Yawp: "Altro aspetto, non marginale, e che c’è un sospetto che dietro a queste grandi pubblicazione, nella maggior parte dei casi, vi sia un editing radicale che sconvolge la redazione originale prestabilita dal suo autore per confezionare un prodotto commerciale. Ora da scrittore cosa pensi dell’editing? È giusto che il lavoro di uno scrittore venga poi modificato per degli scopi di marketing?"


Silvana Grasso: "Ho implorato per anni anche solo lo spostamento di una virgola o la cancellazione di un capitolo, mai però nessuno ha voluto metterci le mani, dunque non ho avuto editing, chissà magari un editor in editing avrebbe potuto levare tanto tossico dalla mia scrittura e cacciarvi un po’ di miele …..ma ahimè è rimasta una prece inascoltata quella che un editor facesse a pezzi il testo o anche solo una paginetta".


Yawp: "Secondo te, partendo dal presupposto che lo scrittore sia il prototipo della libertà (non lo è il giornalista che scrive per il padrone e deve sottostare a certe regole, non lo è di fatto il cittadino, affetto da una epidemia conformista e negli ultimi anni la storia ci insegna questo) quanto è importante in lui la militanza della sua arte? Voglio dire la frequentazione di riviste letterarie? Non credi che queste ultime svolgono un ruolo fondamentale per le ossa del letterato?"

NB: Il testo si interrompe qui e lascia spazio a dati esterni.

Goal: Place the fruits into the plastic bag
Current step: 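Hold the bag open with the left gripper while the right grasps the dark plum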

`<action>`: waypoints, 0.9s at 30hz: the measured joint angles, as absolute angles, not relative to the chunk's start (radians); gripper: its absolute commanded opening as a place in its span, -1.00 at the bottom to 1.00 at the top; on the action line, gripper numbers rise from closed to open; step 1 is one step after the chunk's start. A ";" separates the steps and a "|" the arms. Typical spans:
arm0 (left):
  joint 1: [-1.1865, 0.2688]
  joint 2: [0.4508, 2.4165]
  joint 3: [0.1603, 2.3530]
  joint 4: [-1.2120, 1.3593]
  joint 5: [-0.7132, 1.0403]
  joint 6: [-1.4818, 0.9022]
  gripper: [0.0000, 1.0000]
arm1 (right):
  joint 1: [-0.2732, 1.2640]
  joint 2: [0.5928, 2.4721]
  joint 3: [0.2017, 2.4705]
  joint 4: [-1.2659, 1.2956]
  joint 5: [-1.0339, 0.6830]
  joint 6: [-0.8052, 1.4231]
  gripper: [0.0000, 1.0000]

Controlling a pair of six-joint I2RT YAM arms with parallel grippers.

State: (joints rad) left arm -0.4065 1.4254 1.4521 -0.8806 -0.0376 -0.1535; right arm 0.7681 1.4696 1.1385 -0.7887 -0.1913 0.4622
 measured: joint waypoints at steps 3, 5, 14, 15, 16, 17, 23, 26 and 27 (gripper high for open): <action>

Silvana Grasso: "Reputo moleste e inutili le militanze, sempre e ovunque, servono a fare branco ma il branco resta branco. Paga la solitudine, ancor più meglio l’autismo, io ho avuto una diagnosi, solo pochissimi anni fa, di severo spettro autistico corretto da un q.i 18, elevatissimo dunque. Paga l’incapacità, la nolontà, assoluta e senza pentitismi, di stare dentro una classetta di compagnetti che scrivono, ma questo non si traduce in compagnetti “scrittori”! Lo scrittore non partecipa mai alle sagre della scrittura ma, come faccio io, a quella del maialino nero dei nebrodi o dei maccheroni col sugo o dei cannoli con la ricotta e i canditi o altro a seconda della terra di provenienza".


Yawp: "Che consiglio ti senti di dare a un giovane che vuole fare lo scrittore?"


Silvana Grasso: "Chi si accinge a scrivere, chi è appena al suo primo capitoletto, a prescindere dall'età, giovane o vetusto e a un passo dalla bara poco importa, è assolutamente convinto di potere lui medesimo dispensare consigli, scrivere il vademecum del genio, e ci crede pure e senza chiedere nemmeno aiuto al buono “Appollo”, procede spedito a millanteria spiegata senza permettere mai alla Grasso ma nemmeno a Dante Alighieri di dargli qualche dritta.


Quando nei miei numerosissimi incontri si alza il tipo a farmi questa domanda in realtà la domanda nasconde un quarto d’ora di risposta, io lo lascio parlare, alla fine gli dico: «non hai bisogno di nessun consiglio, hai già chiaro tutto, ora sono io ad avere seri dubbi ma mentre parlavi ho preso appunti..»


Ancora, gli scrittori sono avarissimi taccagni ingenerosi, e non solo metaforicamente, nessuno scrittore che possedesse la ricetta della scrittura e del successo ne cederebbe un solo grammo a nessuno mai in ossequio all'intramontabile principio ever green mors tua vita mea".